PROBLEM TO WORK ON:
For every line in the records that has the word "things", make a copy.

SUPPLIED MATERIAL:

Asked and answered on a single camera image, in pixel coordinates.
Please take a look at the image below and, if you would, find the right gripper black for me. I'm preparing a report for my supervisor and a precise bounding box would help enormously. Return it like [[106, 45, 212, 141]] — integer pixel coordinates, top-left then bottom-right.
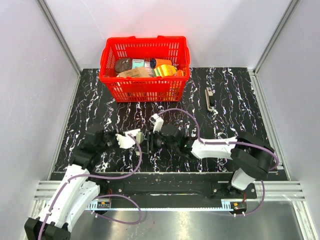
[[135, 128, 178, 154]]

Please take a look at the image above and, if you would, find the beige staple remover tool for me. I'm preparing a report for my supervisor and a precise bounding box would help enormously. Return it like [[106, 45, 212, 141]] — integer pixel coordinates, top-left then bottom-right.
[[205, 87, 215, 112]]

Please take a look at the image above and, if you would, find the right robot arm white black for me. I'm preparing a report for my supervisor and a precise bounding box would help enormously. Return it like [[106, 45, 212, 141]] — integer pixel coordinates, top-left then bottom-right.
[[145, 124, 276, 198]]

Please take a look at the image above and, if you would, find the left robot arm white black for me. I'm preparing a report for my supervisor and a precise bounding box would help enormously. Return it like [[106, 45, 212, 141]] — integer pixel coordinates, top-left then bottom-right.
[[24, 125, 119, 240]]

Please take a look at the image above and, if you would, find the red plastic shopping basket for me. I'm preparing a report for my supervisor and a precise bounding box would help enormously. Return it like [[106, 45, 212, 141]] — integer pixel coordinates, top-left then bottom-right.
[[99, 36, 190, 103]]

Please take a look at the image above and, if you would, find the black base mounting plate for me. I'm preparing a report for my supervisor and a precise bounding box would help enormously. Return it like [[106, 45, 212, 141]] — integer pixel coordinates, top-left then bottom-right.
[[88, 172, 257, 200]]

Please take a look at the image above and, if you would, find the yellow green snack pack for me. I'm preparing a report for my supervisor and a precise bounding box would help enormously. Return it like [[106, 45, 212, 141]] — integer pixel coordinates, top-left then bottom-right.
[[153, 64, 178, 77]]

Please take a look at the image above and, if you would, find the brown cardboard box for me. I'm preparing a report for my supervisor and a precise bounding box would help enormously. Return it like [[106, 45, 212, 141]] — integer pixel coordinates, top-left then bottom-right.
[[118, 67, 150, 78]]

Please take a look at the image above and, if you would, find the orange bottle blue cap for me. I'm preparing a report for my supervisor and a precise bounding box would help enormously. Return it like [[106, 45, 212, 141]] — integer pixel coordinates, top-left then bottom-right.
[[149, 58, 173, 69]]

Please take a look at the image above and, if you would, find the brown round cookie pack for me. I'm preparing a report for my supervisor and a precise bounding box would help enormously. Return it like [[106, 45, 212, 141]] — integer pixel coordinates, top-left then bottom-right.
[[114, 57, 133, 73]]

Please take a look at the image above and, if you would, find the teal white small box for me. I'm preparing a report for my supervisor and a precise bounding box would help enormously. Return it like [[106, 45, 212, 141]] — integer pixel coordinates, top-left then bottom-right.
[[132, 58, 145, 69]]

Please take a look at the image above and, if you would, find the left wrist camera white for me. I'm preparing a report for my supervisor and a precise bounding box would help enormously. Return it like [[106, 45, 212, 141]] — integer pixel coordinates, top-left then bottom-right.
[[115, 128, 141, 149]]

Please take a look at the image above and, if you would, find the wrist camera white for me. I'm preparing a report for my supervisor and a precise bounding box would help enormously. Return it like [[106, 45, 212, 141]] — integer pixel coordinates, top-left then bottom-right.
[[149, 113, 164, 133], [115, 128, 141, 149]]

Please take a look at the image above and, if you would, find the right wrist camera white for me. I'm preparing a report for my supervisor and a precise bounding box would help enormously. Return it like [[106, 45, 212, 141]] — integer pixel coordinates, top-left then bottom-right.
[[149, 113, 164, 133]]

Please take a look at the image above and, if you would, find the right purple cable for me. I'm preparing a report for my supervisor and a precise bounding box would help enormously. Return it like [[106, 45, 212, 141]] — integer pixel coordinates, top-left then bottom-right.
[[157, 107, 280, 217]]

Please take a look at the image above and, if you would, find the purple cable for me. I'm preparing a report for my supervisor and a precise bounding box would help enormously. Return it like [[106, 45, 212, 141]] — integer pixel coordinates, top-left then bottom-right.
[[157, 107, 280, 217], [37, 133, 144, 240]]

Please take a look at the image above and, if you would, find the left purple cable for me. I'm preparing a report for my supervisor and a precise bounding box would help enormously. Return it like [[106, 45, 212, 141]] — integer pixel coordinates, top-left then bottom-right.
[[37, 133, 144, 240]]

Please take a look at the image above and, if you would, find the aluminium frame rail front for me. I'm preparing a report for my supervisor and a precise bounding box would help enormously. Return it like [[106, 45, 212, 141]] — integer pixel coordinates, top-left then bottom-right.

--

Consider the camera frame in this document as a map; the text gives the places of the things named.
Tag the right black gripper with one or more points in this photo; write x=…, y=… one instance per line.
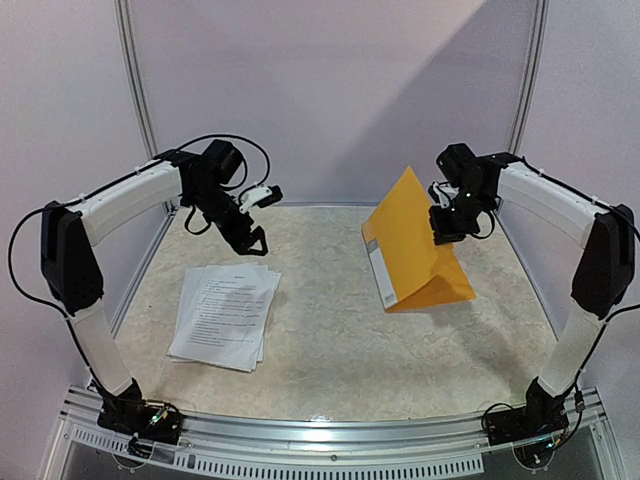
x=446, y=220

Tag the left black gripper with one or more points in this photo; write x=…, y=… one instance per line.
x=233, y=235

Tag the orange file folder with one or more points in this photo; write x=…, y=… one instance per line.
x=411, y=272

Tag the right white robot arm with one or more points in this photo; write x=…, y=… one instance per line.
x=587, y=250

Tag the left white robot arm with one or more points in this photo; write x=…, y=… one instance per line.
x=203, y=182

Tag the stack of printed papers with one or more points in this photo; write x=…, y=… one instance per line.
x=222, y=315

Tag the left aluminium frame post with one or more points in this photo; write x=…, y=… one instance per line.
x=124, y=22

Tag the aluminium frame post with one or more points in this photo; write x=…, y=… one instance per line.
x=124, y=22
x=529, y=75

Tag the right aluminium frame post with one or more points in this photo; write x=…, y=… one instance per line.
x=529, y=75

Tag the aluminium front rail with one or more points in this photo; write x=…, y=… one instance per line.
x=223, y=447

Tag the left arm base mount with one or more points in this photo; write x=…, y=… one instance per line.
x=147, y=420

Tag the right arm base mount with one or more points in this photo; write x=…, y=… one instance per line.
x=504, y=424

==

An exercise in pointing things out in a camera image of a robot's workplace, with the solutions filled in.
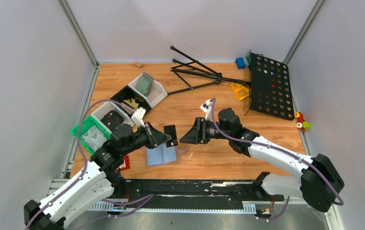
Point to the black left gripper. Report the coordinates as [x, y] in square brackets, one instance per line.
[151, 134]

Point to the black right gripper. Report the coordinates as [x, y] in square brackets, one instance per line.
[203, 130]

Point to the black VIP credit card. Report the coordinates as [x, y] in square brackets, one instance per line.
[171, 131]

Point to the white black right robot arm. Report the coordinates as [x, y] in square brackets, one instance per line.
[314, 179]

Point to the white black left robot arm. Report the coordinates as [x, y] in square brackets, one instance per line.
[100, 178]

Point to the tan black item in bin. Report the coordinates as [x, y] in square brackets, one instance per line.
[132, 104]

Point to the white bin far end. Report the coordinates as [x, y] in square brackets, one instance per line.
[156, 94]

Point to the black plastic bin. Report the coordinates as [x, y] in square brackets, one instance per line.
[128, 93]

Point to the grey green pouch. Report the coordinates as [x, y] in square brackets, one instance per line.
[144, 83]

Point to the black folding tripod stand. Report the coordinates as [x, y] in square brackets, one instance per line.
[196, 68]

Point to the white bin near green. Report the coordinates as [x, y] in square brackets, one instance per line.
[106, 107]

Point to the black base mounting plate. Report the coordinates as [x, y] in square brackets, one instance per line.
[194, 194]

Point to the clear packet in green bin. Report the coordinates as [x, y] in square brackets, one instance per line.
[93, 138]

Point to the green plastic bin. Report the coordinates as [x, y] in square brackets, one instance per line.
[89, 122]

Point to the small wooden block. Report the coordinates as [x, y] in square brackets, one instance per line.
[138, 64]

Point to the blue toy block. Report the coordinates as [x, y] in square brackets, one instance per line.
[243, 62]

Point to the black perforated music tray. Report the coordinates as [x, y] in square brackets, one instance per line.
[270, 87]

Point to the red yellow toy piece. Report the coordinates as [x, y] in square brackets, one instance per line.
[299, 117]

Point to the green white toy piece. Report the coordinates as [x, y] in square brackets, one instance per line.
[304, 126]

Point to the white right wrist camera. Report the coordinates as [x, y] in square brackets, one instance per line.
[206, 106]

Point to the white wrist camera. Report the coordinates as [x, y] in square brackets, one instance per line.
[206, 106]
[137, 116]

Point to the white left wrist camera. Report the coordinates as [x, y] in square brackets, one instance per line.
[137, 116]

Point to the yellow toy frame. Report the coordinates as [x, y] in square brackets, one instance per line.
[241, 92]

WRITTEN RESPONSE:
Consider the camera frame in this document as a map; the text gives the places of the things named.
An exercise in pointing things out in a camera image of a robot's workplace, with the solutions filled in.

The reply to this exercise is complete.